## Task details
What follows is a listing to transcribe exactly, leaving the pictures out.

■ ■ ■ ■ ■ ■ ■

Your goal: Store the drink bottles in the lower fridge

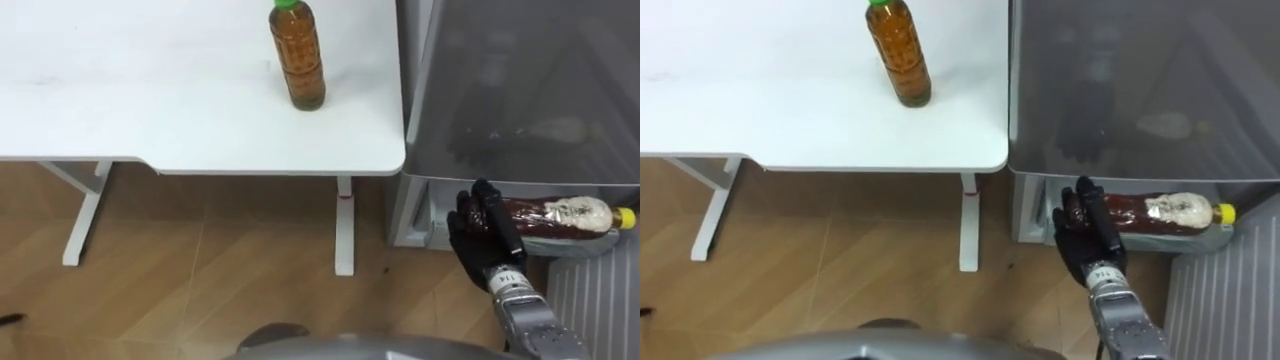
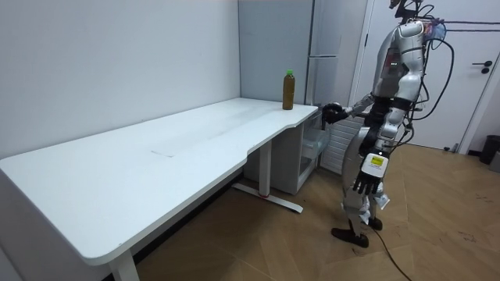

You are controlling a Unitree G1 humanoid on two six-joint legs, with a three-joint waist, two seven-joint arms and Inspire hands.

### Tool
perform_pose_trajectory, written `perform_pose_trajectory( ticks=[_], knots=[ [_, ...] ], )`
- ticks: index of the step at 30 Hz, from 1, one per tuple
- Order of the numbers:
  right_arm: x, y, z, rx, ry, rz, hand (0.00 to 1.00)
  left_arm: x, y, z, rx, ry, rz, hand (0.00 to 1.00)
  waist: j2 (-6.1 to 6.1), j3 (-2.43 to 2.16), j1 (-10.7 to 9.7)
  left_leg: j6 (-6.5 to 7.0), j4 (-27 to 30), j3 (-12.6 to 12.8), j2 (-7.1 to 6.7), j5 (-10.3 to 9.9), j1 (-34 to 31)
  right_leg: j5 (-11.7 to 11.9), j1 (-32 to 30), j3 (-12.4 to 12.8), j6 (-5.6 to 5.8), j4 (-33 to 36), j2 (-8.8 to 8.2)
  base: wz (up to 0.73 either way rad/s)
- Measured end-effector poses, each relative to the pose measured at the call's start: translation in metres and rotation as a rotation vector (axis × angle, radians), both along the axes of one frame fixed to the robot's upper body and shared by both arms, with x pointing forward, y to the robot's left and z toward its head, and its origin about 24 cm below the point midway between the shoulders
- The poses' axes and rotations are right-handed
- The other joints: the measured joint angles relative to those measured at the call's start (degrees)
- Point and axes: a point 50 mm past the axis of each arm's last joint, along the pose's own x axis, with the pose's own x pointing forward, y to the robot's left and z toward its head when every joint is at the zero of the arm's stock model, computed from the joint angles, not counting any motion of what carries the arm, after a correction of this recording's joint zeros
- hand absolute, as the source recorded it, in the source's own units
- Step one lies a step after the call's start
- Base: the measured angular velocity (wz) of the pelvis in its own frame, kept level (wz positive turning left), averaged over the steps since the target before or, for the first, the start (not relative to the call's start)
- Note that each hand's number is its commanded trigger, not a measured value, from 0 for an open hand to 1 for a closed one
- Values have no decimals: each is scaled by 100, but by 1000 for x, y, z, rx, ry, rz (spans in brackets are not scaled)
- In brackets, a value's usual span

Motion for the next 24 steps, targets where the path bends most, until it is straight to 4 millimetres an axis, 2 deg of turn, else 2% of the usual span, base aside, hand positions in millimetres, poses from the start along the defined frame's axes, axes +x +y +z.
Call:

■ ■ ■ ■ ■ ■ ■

## Expected output
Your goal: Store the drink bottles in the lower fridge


You are controlling a Unitree G1 humanoid on two six-joint legs, with a three-joint waist, two seven-joint arms and Inspire hands.

### Tool
perform_pose_trajectory, written `perform_pose_trajectory( ticks=[_], knots=[ [_, ...] ], )`
- ticks: index of the step at 30 Hz, from 1, one per tuple
- Order of the numbers:
  right_arm: x, y, z, rx, ry, rz, hand (0.00 to 1.00)
  left_arm: x, y, z, rx, ry, rz, hand (0.00 to 1.00)
  waist: j2 (-6.1 to 6.1), j3 (-2.43 to 2.16), j1 (-10.7 to 9.7)
  left_leg: j6 (-6.5 to 7.0), j4 (-27 to 30), j3 (-12.6 to 12.8), j2 (-7.1 to 6.7), j5 (-10.3 to 9.9), j1 (-34 to 31)
  right_leg: j5 (-11.7 to 11.9), j1 (-32 to 30), j3 (-12.4 to 12.8), j6 (-5.6 to 5.8), j4 (-33 to 36), j2 (-8.8 to 8.2)
  base: wz (up to 0.73 either way rad/s)
- Measured end-effector poses, each relative to the pose measured at the call's start: translation in metres and rotation as a rotation vector (axis × angle, radians), both along the axes of one frame fixed to the robot's upper body and shared by both arms, with x pointing forward, y to the robot's left and z toward its head, and its origin about 24 cm below the point midway between the shoulders
- The poses' axes and rotations are right-handed
- The other joints: the measured joint angles relative to those measured at the call's start (degrees)
- Point and axes: a point 50 mm past the axis of each arm's last joint, along the pose's own x axis, with the pose's own x pointing forward, y to the robot's left and z toward its head when every joint is at the zero of the arm's stock model, computed from the joint angles, not counting any motion of what carries the arm, after a correction of this recording's joint zeros
- hand absolute, as the source recorded it, in the source's own units
- Step one lies a step after the call's start
- Base: the measured angular velocity (wz) of the pelvis in its own frame, kept level (wz positive turning left), averaged over the steps since the target before or, for the first, the start (not relative to the call's start)
- Note that each hand's number is its commanded trigger, not a measured value, from 0 for an open hand to 1 for a closed one
- Values have no decimals: each is scaled by 100, but by 1000 for x, y, z, rx, ry, rz (spans in brackets are not scaled)
- In brackets, a value's usual span

Motion for the next 24 steps, targets where the path bends most, until it is straight to 4 millimetres an axis, 2 deg of turn, else 2% of the usual span, base aside, hand positions in millimetres, poses from the start along the defined frame's axes, axes +x +y +z.
Call:

No additional answer is needed here.